You and I both know how our mothers would react if one of our brothers came home and told Ami Jee (mum) that he has
been seeing someone (has a girlfriend) and wants to get married of his own choice. She would hit him round the head with the
velna (rolling pin) because 99.99% of Pakistani mother never accept it. The mothers of these types of men fully support
their sons in trapping a British girl for marriage with their often spoilt ‘Princes’ because this will benefit
her too. It enhances her visa prospects and brings in money (see below).
6) Money – Besides the obvious greed for the indefinite visa, there can
be an added bonus for these types of men. They know that girls who are in regular employment usually have money saved up.
They quickly establish if you have any savings and they will not rest until that money is with them. They know they can convince
straight forward gullible girls like you to part with this money. They have hundreds of ‘believable’ excuses to
make you give them the money, like they need to buy a car, need to pay of debts, need to send money to Pakistan for their
mothers operation or need to set up a business. You will fall for his lies because you will be blinded by the love you have
for him. Please note that I said ‘the love you have for him’ and not the other way round, because he has no love
for you. He only loves your passport and any money you may give him, money which, by the way, you will NEVER see again.

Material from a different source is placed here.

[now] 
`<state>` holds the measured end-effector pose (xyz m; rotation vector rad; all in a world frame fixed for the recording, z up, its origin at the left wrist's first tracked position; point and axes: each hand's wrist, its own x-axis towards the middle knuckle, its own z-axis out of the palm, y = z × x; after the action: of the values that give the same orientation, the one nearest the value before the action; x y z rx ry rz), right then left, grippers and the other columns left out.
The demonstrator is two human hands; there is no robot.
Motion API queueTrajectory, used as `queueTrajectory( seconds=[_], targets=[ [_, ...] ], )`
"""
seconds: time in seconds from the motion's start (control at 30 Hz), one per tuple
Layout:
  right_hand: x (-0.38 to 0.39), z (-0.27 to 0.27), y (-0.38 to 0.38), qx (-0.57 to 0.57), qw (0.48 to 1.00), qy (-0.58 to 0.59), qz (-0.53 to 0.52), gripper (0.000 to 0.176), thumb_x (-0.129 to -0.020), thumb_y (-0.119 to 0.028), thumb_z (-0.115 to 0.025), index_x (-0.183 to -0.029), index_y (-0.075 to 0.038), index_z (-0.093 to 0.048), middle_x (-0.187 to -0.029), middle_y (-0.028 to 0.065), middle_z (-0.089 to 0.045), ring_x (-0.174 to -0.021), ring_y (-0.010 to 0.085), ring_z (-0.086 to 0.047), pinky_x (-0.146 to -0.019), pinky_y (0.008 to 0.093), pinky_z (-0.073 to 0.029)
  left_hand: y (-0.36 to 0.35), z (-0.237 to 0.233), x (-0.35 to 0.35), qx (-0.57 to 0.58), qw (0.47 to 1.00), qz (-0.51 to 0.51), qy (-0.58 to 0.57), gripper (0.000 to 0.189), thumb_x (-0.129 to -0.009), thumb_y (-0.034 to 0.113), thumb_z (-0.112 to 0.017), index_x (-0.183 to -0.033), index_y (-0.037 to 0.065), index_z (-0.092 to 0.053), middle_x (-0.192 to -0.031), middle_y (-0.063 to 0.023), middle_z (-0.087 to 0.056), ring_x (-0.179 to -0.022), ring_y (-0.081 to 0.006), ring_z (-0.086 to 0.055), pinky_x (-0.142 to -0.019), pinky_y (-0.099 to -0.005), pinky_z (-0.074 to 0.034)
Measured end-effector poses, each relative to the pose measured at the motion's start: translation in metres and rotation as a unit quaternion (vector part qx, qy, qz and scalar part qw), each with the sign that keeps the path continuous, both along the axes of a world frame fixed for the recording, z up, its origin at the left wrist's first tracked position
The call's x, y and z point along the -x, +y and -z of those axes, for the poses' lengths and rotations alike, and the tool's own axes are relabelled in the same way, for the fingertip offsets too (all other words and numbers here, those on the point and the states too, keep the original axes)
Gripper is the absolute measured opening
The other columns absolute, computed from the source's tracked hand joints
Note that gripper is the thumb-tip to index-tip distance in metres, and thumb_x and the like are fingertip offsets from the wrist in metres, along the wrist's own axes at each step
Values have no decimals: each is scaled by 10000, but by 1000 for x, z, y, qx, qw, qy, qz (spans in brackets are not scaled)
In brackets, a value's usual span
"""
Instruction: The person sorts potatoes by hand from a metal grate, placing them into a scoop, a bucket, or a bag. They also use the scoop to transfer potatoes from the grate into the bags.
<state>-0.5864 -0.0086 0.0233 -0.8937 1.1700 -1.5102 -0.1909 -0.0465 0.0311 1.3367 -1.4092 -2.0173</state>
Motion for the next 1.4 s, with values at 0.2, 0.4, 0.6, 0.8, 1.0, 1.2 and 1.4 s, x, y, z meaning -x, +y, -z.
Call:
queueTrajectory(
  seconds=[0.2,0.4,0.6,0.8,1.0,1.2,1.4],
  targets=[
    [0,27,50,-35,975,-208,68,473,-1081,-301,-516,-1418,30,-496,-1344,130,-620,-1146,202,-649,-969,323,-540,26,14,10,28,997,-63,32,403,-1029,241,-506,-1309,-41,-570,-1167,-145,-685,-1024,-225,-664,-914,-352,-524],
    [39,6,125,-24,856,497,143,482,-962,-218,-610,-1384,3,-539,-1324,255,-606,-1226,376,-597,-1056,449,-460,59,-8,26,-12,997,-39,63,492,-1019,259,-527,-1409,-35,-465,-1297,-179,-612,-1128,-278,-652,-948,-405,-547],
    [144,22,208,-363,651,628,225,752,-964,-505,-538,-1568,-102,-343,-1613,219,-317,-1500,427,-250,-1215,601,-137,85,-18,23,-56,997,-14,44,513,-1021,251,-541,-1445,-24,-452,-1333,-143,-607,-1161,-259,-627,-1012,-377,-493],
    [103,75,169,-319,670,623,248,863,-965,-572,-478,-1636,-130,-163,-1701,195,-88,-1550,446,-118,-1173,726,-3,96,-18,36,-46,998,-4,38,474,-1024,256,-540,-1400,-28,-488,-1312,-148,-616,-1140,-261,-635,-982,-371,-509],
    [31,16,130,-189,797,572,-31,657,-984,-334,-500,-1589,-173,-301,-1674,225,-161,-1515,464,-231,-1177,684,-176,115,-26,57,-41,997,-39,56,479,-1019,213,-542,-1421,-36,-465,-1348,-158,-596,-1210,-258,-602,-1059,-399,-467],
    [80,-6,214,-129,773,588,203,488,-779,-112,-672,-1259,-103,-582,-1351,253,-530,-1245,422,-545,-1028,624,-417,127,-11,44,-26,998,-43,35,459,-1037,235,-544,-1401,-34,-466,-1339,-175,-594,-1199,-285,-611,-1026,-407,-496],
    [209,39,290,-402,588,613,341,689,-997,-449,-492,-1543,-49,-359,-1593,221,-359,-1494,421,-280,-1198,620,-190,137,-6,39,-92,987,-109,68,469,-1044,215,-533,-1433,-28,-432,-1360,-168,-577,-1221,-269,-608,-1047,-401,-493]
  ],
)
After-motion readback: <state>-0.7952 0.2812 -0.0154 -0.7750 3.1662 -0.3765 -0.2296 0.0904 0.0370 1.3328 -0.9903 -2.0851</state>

7) Quick Marriage / Arranging his papers
– This is one to watch out for. If this does not get the alarm bells ringing then you are well and truly trapped.

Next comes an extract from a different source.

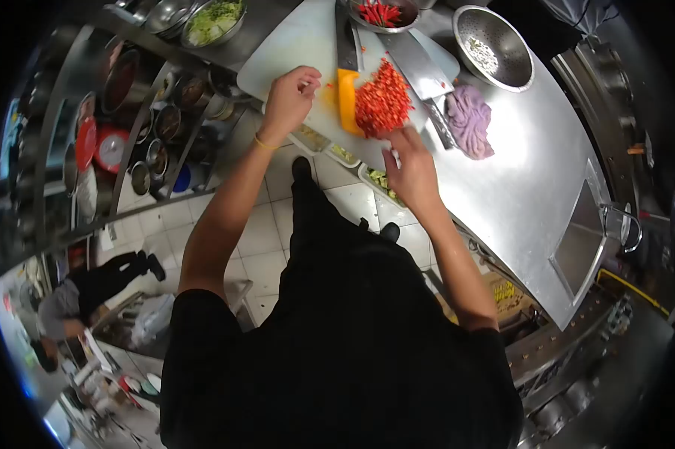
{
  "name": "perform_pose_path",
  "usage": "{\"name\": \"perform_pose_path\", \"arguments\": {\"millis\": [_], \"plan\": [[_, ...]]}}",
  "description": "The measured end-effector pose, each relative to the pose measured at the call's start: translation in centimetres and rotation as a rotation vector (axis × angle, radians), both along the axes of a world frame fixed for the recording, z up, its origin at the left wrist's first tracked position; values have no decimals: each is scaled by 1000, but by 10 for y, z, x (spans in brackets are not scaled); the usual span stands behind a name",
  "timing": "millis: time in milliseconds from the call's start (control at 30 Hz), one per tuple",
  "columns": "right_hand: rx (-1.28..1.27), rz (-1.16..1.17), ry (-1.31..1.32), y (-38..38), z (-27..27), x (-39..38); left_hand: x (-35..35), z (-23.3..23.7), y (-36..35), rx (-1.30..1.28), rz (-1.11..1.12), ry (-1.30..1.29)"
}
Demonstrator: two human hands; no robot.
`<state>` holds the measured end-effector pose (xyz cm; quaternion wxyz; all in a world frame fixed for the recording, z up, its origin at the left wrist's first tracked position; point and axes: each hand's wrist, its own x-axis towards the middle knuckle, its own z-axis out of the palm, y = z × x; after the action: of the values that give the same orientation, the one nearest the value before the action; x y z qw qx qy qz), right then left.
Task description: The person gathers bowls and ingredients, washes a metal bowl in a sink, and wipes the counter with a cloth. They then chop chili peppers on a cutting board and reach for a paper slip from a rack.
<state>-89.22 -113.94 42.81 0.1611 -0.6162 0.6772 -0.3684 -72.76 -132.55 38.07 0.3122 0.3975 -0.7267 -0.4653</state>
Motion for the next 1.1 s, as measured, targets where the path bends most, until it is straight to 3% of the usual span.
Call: {"name": "perform_pose_path", "arguments": {"millis": [33, 100, 133, 167, 267, 433, 500, 567, 700, 767, 967, 1100], "plan": [[-48, -90, 30, -37, -10, 12, 1, -1, -28, -124, -27, -109], [55, -196, 108, -88, -38, 33, 9, -17, -62, -120, -100, -42], [138, -164, 293, -108, -67, 38, 12, -26, -76, -153, -152, 19], [200, -132, 485, -135, -60, 46, 14, -26, -88, -149, -175, 44], [267, -268, 463, -158, -52, 57, 36, -27, -97, 139, -178, 85], [354, -379, 486, -176, -46, 67, 22, 4, -133, 114, -292, 140], [348, -421, 441, -183, -33, 67, 5, 20, -154, -106, -389, 141], [409, -551, 23, -184, -11, 72, -17, 36, -172, -193, -431, 117], [328, -553, -178, -162, 3, 92, -77, 28, -190, -521, -604, -3], [188, -469, -154, -138, -11, 111, -91, 25, -184, -566, -645, -50], [251, -349, -348, -59, -48, 109, -113, 20, -172, -735, -694, -457], [238, -543, -620, -17, -65, 89, -102, 13, -178, -853, -658, -458]]}}
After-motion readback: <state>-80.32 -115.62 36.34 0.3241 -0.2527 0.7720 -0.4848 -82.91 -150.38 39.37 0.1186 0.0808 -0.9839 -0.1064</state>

You have to understand that on merit and character alone no-one would marry these men hence when they trap a woman like you,
it is like winning the lottery. They may never get a golden opportunity like this again. This is the primary reason they want
to arrange a quick Nikah (Islamic Marriage) so that your relationship is permanent. These men, along with any
family they may have here, will push your family to do the Nikah as soon as possible and then take care of other
less important things like Mehndi, Bharaat and Walima. The Nikah is usually hastily arranged and
performed at home with just the immediate families present. Does that remind anyone of your ‘Big Day’. What you
thought was your big day was in fact his ‘Big Day’.
Have any of you already made the trip to solicitors office to get the ball rolling for your ‘fiancé’s’
paperwork. Come on now admit it, I know it is embarrassing, but you fell for it. We had one story where the man took his future
wife on a shopping trip and while they were there he manage to convince the girl to ‘pop in’ to see his solicitor
and do the necessary paperwork for his stay. She obviously fell for it and he has now got what he wanted and she is so pleased
for him. If only she could see what is around the corner.
HE WILL DO ABSOLUTELY ANYTHING TO MARRY YOU AND WILL NOT STOP TILL HE GETS THAT NIKAH DONE AND THEN YOUR LIFE IS OVER.
To conclude I would kindly request that if you or anyone you know is contemplating marrying someone who
is or it seems he is from Pakistan, then please, please take my sincere advice and use the above checklist
to make sure you are making the right choice.
May Allah be with you and guide us all.